** WHAT THE TASK REQUIRES **
Output the records in full, exactly as given.

[Start of section]

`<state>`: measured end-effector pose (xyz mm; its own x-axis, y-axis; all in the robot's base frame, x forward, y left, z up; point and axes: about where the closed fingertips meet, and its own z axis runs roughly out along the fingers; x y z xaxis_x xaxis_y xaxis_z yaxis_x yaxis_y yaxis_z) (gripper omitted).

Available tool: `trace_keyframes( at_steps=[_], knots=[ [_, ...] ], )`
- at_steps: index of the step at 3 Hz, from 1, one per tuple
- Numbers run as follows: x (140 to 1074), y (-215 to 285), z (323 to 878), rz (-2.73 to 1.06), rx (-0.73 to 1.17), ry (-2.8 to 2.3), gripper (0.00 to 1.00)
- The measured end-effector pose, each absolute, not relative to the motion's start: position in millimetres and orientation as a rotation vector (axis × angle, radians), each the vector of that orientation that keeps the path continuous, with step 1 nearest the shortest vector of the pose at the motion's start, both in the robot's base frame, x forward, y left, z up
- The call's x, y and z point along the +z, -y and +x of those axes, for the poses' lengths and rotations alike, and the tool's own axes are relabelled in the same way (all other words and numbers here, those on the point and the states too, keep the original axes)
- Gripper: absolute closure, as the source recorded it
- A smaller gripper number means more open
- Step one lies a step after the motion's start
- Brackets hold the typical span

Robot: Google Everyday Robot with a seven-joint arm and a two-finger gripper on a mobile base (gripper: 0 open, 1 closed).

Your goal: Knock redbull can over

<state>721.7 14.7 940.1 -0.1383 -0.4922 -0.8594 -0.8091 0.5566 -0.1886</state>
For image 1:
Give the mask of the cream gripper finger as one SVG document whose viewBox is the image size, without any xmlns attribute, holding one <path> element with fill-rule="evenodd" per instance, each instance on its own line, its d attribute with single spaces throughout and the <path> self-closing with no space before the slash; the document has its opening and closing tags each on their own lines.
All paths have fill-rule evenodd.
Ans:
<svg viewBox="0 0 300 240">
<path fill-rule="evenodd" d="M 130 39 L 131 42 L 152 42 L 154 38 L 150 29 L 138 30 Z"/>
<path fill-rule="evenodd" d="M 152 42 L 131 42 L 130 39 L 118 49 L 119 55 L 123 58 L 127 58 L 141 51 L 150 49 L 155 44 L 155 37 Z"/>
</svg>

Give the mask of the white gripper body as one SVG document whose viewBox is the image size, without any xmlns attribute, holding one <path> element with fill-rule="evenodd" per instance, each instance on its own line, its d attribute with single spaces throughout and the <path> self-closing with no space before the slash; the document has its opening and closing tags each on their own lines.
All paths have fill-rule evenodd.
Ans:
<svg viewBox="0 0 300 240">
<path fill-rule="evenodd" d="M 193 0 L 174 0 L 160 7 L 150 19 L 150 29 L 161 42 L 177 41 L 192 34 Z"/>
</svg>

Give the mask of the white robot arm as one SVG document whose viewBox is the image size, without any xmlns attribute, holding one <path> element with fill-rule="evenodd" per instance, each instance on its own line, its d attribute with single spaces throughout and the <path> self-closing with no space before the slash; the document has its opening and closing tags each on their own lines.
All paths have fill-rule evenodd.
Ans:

[End of section]

** REPLY **
`<state>`: measured end-effector pose (xyz mm; its own x-axis, y-axis; all in the robot's base frame, x forward, y left, z up; point and axes: about where the closed fingertips meet, and its own z axis runs roughly out along the fingers; x y z xaxis_x xaxis_y xaxis_z yaxis_x yaxis_y yaxis_z) (gripper omitted).

Available tool: `trace_keyframes( at_steps=[_], knots=[ [_, ...] ], )`
- at_steps: index of the step at 3 Hz, from 1, one per tuple
- Numbers run as follows: x (140 to 1074), y (-215 to 285), z (323 to 878), rz (-2.73 to 1.06), rx (-0.73 to 1.17), ry (-2.8 to 2.3), gripper (0.00 to 1.00)
- The measured end-effector pose, each absolute, not relative to the motion's start: position in millimetres and orientation as a rotation vector (axis × angle, radians), each the vector of that orientation that keeps the path continuous, with step 1 nearest the shortest vector of the pose at the motion's start, both in the robot's base frame, x forward, y left, z up
- The call's x, y and z point along the +z, -y and +x of those axes, for the poses' lengths and rotations alike, and the tool's own axes are relabelled in the same way (all other words and numbers here, those on the point and the states too, keep the original axes)
- Gripper: absolute closure, as the source recorded it
- A smaller gripper number means more open
- Step one lies a step after the motion's start
- Brackets hold the typical span

Robot: Google Everyday Robot with a seven-joint arm and a two-finger gripper on a mobile base (gripper: 0 open, 1 closed).

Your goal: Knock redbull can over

<state>721.7 14.7 940.1 -0.1383 -0.4922 -0.8594 -0.8091 0.5566 -0.1886</state>
For image 1:
Give the mask of the cream gripper finger as one SVG document whose viewBox is the image size, without any xmlns attribute, holding one <path> element with fill-rule="evenodd" per instance, each instance on its own line, its d attribute with single spaces throughout and the <path> self-closing with no space before the slash; the document has its opening and closing tags each on their own lines.
All paths have fill-rule evenodd.
Ans:
<svg viewBox="0 0 300 240">
<path fill-rule="evenodd" d="M 130 39 L 131 42 L 152 42 L 154 38 L 150 29 L 138 30 Z"/>
<path fill-rule="evenodd" d="M 152 42 L 131 42 L 130 39 L 118 49 L 119 55 L 123 58 L 127 58 L 141 51 L 150 49 L 155 44 L 155 37 Z"/>
</svg>

Give the mask of the white gripper body as one SVG document whose viewBox is the image size, without any xmlns attribute, holding one <path> element with fill-rule="evenodd" per instance, each instance on its own line, its d attribute with single spaces throughout and the <path> self-closing with no space before the slash; the document has its opening and closing tags each on their own lines.
All paths have fill-rule evenodd.
Ans:
<svg viewBox="0 0 300 240">
<path fill-rule="evenodd" d="M 193 0 L 174 0 L 160 7 L 150 19 L 150 29 L 161 42 L 177 41 L 192 34 Z"/>
</svg>

Give the mask of the white robot arm as one SVG document whose viewBox is the image size, without any xmlns attribute, holding one <path> element with fill-rule="evenodd" per instance, each instance on its own line, its d attribute with single spaces throughout and the <path> self-closing with no space before the slash; the document has its opening and closing tags each on their own lines.
All paths have fill-rule evenodd.
Ans:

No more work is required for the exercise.